Was sagt uns der Film über die Geschichte und Gesellschaft Argentiniens?
Es handelt sich nicht in erster Linie um einen historischen Film, aber er hat das Argentinien der 70er Jahre als Grundlage. Die Charaktere im Film blicken aus der Gegenwart auf diese Zeit zurück und nehmen uns durch ihre Erinnerungen mit in ein Umfeld, in dem viel Gewalt herrschte. Es geht um die Jahre 1973 und 1974. Man kann sagen: Damals begann, was schließlich zum Militärputsch im Jahr 1976 führte.
Ist diese Zeit der argentinischen Geschichte für Sie persönlich immer noch präsent?
Ja. Es gibt immer noch juristische Untersuchungen und Klagen, die diese Zeit betreffen und abgeschlossen werden müssen. Der Film stellt die These auf, dass jemand, der sich nicht mit seiner Vergangenheit auseinandersetzt, ihr nicht gegenübertreten kann, damit bewirkt, dass diese Vergangenheit niemals abgeschlossen sein wird.
Was ist Ihre Rolle im Film?
Ich spiele eine junge Anwältin, die eine Stelle am Gericht antritt, mit viel theoretischem Wissen, aber wenig Erfahrung. Sie stellt fest, dass die Gerechtigkeit dort nicht dem entspricht, was sie aus ihren Büchern gelernt hat. Es ist ein interessanter Prozess, wie sie das entdeckt und wie ihre Frustration wächst. Außerdem findet sie die Liebe ihres Lebens - aber auch das ist schwierig, weil es ein Mann aus einer anderen Schicht ist, was damals großes Gewicht hatte. In der Gegenwart ist diese Frau Richterin geworden und ihre Erfahrungen von damals haben sie zu einer reifen und mutigen Frau gemacht.

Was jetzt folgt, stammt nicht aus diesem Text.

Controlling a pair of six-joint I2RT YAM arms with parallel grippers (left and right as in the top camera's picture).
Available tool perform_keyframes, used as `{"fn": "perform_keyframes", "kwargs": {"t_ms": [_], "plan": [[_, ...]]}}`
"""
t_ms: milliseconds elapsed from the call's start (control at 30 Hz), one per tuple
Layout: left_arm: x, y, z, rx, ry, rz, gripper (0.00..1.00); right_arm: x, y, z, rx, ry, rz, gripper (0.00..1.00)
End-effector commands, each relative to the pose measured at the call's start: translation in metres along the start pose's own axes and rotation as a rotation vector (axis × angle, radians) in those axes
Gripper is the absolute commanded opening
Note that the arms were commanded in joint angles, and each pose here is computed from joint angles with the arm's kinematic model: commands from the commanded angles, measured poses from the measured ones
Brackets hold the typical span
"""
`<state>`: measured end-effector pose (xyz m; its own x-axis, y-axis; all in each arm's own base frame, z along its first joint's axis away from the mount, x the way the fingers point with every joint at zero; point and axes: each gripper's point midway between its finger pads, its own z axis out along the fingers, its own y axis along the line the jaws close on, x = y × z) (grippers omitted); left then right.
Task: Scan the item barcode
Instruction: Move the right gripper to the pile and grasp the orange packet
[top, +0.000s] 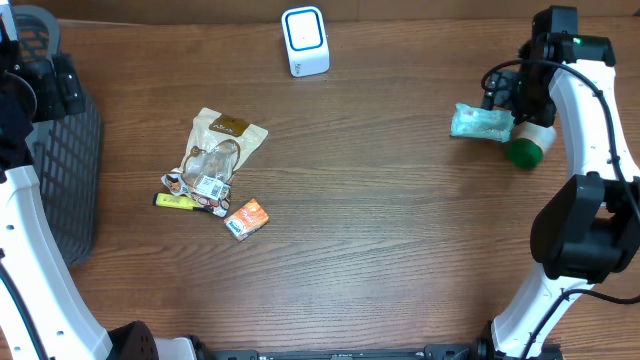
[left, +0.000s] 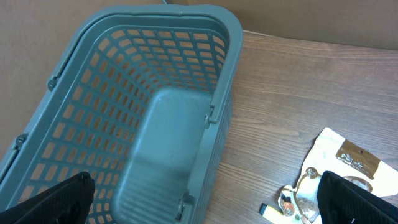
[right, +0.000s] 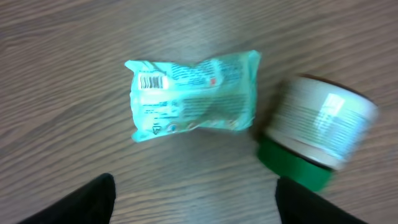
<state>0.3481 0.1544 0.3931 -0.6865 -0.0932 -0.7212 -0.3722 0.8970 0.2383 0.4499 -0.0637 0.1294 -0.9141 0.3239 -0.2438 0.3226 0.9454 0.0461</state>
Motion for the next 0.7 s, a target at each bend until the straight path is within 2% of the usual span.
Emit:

Hat der Film Ihr Leben verändert?
Der Film hat viel Aufmerksamkeit erregt, nicht nur in Argentinien, sondern auch in vielen anderen Ländern. Das ist für die Wahrnehmung meiner Arbeit sicherlich sehr wichtig. Ob der Film mein Leben verändert, kann ich wohl erst später beurteilen. Aber schon jetzt habe ich das Gefühl, dass ich durch den Film als Schauspielerin international stärker wahrgenommen werde.
Weshalb hat der Film Ihrer Meinung nach den Oscar gewonnen?
Der Film enthält wie vorhin schon erwähnt eine Fülle an verschiedenen Elementen und Genres. Aber ich glaube, der Schlüssel zum Erfolg liegt vor allem im Drehbuch. Es kombiniert die verschiedenen menschlichen Dramen, die im Film erzählt werden, auf sehr sensible und intelligente Art.
In Argentinien gibt es viele talentierte Regisseure und Schauspieler. Wie sehen Sie die Lage der Filmindustrie in Ihrem Land?
Es gibt viele, die daran arbeiten, das argentinische Kino zu einer Industrie zu machen, aber derzeit würde ich es noch nicht so bezeichnen. Wir haben wirklich viele talentierte Schauspieler und Regisseure, aber die wirtschaftlichen Möglichkeiten sind sehr begrenzt. Wir leben in einem unterentwickelten Land, wenn auch mit viel Potenzial. Projekte umzusetzen ist in solch einem Umfeld immer schwierig, nicht nur in der Filmbranche, sondern auch in vielen anderen Bereichen. Ich hoffe, dass der Oscargewinn der gerade entstehenden argentinischen Filmindustrie einen Schub gibt.
Durch den Oscargewinn werden viele Menschen in aller Welt den Film sehen. Was bedeutet das für Sie?
Ich hoffe, dass der Film Türen öffnet. Für mehr argentinische Filme, für bessere Projekte.